The court's action is a major victory for California in its long-running battle with President Trump.

At issue was a clash between federal power and states' rights.

The Trump administration's challenge was launched by former Atty. Gen. Jeff Sessions. He insisted California was unconstitutionally interfering with federal immigration enforcement. But the Supreme Court, in a decision written by the late Justice Antonin Scalia, has said state and local officials are not obliged to carry out federal enforcement. That state's rights doctrine appears to have prevailed.
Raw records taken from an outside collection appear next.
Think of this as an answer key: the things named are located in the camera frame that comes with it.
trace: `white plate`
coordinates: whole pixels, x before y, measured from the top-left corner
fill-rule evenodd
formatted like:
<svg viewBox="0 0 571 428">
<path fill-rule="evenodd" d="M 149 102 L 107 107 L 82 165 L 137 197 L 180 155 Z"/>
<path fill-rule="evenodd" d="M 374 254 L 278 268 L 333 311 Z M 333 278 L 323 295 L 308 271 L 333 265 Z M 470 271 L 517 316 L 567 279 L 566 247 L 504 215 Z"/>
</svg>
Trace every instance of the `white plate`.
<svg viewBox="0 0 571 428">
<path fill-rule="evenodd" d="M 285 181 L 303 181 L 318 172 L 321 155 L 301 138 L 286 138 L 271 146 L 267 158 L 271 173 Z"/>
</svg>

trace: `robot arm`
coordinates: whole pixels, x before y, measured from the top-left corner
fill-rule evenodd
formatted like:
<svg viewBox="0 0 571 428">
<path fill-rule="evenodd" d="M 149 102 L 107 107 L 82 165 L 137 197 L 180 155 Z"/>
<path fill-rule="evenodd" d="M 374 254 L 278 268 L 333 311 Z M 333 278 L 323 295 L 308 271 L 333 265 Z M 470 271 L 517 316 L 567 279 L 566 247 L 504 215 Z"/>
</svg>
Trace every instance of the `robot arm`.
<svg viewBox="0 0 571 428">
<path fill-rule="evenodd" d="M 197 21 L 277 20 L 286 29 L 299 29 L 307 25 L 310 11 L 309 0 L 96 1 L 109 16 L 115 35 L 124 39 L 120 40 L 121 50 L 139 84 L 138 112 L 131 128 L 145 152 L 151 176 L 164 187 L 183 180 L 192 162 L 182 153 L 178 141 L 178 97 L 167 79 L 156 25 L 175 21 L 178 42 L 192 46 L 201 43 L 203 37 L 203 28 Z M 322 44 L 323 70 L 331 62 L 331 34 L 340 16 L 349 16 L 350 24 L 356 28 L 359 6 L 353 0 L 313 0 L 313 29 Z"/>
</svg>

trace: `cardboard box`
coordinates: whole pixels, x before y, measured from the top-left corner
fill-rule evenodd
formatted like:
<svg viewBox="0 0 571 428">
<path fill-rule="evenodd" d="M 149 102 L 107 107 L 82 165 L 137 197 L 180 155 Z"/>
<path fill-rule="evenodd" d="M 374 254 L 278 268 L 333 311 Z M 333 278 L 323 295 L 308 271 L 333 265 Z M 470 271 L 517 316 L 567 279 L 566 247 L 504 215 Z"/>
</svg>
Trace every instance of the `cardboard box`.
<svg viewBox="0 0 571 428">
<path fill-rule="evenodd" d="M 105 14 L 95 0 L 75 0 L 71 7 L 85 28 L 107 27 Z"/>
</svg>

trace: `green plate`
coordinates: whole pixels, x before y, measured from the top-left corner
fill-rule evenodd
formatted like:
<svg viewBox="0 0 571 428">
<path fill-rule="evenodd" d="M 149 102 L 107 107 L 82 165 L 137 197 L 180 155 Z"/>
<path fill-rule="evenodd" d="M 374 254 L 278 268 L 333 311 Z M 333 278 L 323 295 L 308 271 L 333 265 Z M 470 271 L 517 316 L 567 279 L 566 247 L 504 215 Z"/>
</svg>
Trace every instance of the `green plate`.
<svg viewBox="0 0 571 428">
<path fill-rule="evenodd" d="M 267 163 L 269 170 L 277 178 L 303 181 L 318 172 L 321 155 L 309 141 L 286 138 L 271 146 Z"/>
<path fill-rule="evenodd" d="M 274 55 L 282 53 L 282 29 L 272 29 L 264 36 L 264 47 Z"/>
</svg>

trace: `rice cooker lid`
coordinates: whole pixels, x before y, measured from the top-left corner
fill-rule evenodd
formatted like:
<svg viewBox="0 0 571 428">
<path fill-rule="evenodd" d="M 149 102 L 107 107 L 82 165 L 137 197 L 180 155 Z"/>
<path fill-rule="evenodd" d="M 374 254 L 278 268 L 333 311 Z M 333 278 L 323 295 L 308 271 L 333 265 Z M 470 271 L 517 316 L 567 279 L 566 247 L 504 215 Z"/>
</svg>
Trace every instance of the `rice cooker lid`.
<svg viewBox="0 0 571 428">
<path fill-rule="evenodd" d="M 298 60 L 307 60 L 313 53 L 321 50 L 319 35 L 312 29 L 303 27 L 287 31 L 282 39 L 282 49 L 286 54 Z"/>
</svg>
Even Trump's two appointees — Justice Neil M. Gorsuch and Brett M. Kavanaugh — refused to hear the administration's appeal.
Post-America needs a law banning Harvard grads from holding any positions in government.

From CNBC, "Supreme Court decides not to hear big gun-rights cases, dealing blow to Second Amendment activists":
The Supreme Court on Monday said it will not hear appeals of a slew of cases involving gun laws, dealing a blow to Second Amendment activists who seek to expand the rights of gun owners.

In an order released Monday morning, the court denied petitions for appeals of 10 cases.

The cases rejected by the court involved questions of whether laws banning interstate handgun sales in some cases violate the Second Amendment, whether there is a constitutional right to carry a firearm outside the home for self-defense, if Illinois and Massachusetts can ban assault rifles and large-capacity ammunition magazines, and whether a state can limit handgun permits to people who demonstrate a specific need for self-defense.

The denials comes just weeks after the justices declined to issue a substantive opinion in its first Second Amendment case in nearly a decade.

In that case, over a since-repealed New York City handgun regulation, the court said the controversy was no longer active because the measure had been amended by the city.

But several of the court's conservatives, Justices Samuel Alito, Neil Gorsuch and Clarence Thomas, wrote that they would still have sided with the gun owners challenging the law.

Justice Brett Kavanaugh, who sided with the majority in the case, urged his colleagues to take another Second Amendment case "soon."
It's probably a good time to relook at Charles Murray's advice to move to small town America to survive the coming collapse.

Right-wingers need to either flee the cities or fight to form our own CHAZ.